* **ASSIGNMENT**
Please copy every line of the data in which the string "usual" appears.

· · · ·

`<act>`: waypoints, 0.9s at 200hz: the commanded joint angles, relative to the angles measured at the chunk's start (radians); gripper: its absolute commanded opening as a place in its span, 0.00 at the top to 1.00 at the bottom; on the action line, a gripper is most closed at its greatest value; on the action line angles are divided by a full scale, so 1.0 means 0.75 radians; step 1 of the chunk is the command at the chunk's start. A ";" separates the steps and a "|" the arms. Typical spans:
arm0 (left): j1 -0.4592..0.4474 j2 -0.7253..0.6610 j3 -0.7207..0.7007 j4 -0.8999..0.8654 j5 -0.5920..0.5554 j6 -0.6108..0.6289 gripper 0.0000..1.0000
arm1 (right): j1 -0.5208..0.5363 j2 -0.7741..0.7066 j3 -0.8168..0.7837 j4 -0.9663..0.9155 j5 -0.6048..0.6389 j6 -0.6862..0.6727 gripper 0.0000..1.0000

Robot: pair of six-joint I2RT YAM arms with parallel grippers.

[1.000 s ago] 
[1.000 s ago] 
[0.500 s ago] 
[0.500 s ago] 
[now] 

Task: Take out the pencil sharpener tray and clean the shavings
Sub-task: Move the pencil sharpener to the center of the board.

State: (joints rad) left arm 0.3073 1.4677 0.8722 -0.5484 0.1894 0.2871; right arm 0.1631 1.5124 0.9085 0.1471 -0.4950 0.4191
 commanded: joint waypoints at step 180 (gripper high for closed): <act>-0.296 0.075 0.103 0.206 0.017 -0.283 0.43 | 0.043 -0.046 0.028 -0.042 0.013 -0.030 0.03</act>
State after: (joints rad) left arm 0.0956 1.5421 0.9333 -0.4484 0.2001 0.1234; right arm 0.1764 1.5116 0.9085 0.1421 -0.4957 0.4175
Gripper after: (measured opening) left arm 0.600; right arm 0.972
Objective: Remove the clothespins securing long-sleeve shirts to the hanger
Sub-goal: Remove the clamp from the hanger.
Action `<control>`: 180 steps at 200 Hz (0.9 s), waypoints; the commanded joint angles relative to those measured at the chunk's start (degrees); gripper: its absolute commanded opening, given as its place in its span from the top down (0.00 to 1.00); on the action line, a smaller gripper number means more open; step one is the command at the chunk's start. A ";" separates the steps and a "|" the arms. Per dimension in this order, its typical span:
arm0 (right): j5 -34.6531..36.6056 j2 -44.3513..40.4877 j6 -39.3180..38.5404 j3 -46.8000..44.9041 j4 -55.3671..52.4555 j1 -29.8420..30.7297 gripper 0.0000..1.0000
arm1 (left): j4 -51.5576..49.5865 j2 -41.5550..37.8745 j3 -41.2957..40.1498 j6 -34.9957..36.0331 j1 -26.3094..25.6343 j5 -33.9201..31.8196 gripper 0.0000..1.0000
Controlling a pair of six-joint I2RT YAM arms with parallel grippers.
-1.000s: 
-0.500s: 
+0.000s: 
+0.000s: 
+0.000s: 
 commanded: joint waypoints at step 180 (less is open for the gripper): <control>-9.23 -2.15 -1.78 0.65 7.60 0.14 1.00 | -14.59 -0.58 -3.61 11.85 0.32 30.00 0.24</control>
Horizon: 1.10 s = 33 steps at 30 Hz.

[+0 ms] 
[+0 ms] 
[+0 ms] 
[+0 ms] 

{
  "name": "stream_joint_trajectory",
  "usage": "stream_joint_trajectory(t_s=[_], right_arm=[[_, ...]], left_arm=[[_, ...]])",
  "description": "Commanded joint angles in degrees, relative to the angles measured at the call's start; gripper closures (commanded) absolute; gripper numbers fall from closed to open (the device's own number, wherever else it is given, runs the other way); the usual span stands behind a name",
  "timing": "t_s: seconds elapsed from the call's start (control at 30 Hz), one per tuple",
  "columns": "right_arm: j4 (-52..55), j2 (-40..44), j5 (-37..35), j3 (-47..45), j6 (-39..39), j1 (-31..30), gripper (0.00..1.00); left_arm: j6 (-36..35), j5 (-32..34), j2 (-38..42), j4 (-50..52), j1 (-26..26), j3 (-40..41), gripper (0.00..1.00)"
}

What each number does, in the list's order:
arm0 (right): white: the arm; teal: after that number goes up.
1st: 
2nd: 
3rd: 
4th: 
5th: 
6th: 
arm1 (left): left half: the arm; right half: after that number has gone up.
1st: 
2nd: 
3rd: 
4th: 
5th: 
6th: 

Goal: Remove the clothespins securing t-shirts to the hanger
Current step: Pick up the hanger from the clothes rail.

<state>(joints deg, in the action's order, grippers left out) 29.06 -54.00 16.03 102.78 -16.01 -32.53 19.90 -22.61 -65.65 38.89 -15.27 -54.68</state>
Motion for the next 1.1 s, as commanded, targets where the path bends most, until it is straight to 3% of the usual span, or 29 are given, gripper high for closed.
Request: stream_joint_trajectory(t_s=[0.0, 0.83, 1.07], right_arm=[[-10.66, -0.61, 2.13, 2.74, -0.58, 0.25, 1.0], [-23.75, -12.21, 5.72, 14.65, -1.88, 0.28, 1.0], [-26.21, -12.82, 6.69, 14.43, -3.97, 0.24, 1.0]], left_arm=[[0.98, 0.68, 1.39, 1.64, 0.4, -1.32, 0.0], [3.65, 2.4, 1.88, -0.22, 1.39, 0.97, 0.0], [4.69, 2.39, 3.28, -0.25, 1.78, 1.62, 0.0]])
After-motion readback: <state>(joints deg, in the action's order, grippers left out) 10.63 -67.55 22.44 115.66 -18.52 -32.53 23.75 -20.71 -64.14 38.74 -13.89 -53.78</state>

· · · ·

* **ANSWER TO THIS EXERCISE**
  "description": "Commanded joint angles in degrees, relative to the angles measured at the call's start; gripper closures (commanded) absolute; gripper numbers fall from closed to open (the device's own number, wherever else it is given, runs the other way); the usual span stands behind a name",
Motion for the next 1.1 s, as commanded, targets where the path bends most, until it is straight to 3% of the usual span, or 29 are given, gripper high for closed.

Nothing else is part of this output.